The full listing is needed, transcribed word for word.

##### Dataset excerpt #####

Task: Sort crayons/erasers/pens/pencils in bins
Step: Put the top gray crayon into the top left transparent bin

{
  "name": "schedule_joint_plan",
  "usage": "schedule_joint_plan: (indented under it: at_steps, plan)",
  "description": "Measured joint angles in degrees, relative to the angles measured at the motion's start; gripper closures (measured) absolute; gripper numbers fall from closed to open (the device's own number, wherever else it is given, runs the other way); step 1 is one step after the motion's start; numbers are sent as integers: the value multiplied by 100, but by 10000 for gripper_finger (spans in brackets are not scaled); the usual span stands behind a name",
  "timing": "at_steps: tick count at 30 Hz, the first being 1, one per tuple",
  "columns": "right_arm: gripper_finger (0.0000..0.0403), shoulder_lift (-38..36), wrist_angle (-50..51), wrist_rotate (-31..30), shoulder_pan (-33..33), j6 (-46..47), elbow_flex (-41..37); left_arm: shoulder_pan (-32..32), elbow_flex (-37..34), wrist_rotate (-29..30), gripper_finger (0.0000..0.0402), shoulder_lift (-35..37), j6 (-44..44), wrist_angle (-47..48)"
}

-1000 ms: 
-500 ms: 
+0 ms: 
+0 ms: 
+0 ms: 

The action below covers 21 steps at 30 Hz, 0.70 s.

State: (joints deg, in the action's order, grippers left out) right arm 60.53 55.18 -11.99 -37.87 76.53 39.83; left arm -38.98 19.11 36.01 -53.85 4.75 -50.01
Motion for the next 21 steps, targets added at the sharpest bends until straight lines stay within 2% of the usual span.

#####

- _Answer for the task_
Task: Sort crayons/erasers/pens/pencils in bins
Step: Put the top gray crayon into the top left transparent bin

{
  "name": "schedule_joint_plan",
  "usage": "schedule_joint_plan: (indented under it: at_steps, plan)",
  "description": "Measured joint angles in degrees, relative to the angles measured at the motion's start; gripper closures (measured) absolute; gripper numbers fall from closed to open (the device's own number, wherever else it is given, runs the other way); step 1 is one step after the motion's start; numbers are sent as integers: the value multiplied by 100, but by 10000 for gripper_finger (spans in brackets are not scaled); the usual span stands behind a name",
  "timing": "at_steps: tick count at 30 Hz, the first being 1, one per tuple",
  "columns": "right_arm: gripper_finger (0.0000..0.0403), shoulder_lift (-38..36), wrist_angle (-50..51), wrist_rotate (-31..30), shoulder_pan (-33..33), j6 (-46..47), elbow_flex (-41..37); left_arm: shoulder_pan (-32..32), elbow_flex (-37..34), wrist_rotate (-29..30), gripper_finger (0.0000..0.0402), shoulder_lift (-35..37), j6 (-44..44), wrist_angle (-47..48)"
}

-1000 ms: 
-500 ms: 
+0 ms: 
+0 ms: 
+0 ms: 

The action below covers 21 steps at 30 Hz, 0.70 s.

State: (joints deg, in the action's order, grippers left out) right arm 60.53 55.18 -11.99 -37.87 76.53 39.83; left arm -38.98 19.11 36.01 -53.85 4.75 -50.01
Motion for the next 21 steps, targets added at the sharpest bends until straight lines stay within 2% of the usual span.

Output for this exercise is now complete.